* _Task goal_: What is the count of lines in the material below that hold "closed"? Answer with only that number.

═══ Data below

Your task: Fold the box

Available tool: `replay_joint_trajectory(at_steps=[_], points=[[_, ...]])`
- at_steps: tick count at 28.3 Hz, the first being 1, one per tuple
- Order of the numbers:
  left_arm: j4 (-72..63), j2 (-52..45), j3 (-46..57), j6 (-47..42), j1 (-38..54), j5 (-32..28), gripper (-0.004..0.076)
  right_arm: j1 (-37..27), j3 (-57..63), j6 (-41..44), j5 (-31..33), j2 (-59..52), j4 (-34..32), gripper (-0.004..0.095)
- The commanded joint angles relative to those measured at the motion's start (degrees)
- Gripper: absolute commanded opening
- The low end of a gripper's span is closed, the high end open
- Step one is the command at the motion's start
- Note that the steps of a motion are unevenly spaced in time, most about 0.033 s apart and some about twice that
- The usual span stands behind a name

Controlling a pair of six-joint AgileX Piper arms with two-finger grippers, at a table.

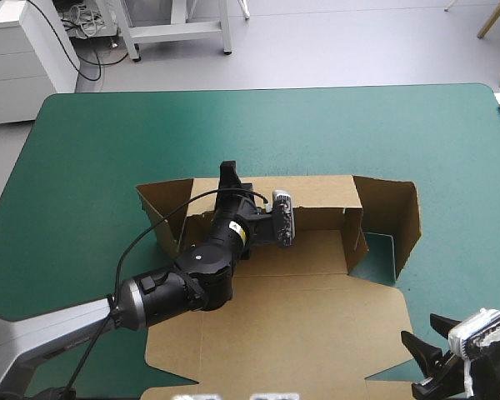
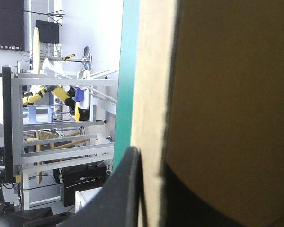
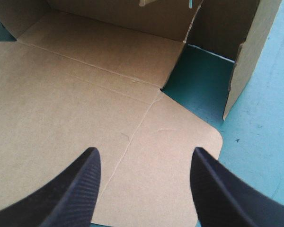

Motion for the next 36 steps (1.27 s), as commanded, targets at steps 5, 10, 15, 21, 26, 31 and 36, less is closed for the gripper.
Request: replay_joint_trajectory(at_steps=[5,10,15,21,26,31,36], points=[[-1.2,-1.82,-0.87,-1.26,-0.4,-0.93,-0.0008,-0.23,-8.23,2.48,0.13,3.75,-4.75,0.0507],[-1.2,-1.82,-0.87,-1.26,-0.4,-0.93,-0.0008,-0.23,-16.09,3.78,1.98,12.49,-9.15,0.0507],[-1.2,-1.82,-0.87,-1.26,-0.4,-0.83,-0.0008,-0.23,-27.06,3.78,1.98,22.46,-10.89,0.0507],[-1.1,-1.82,-0.87,-1.26,-0.4,-0.83,-0.0008,-0.23,-43.63,2.35,4.85,35.14,-12.93,0.0507],[-0.97,-1.82,-0.87,-1.21,-0.4,-0.94,-0.0008,-0.23,-55.55,1.7,11.54,45.53,-18.26,0.0507],[-0.77,-1.82,-0.87,-1.21,-0.4,-0.94,-0.0008,-0.23,-64.36,-1.03,11.96,55.74,-18.29,0.0506],[-0.77,-1.82,-0.87,-1.21,-0.4,-0.94,-0.0008,-4.04,-75.18,-3.49,11.96,68.37,-16.48,0.0506]])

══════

* _Task response_: 2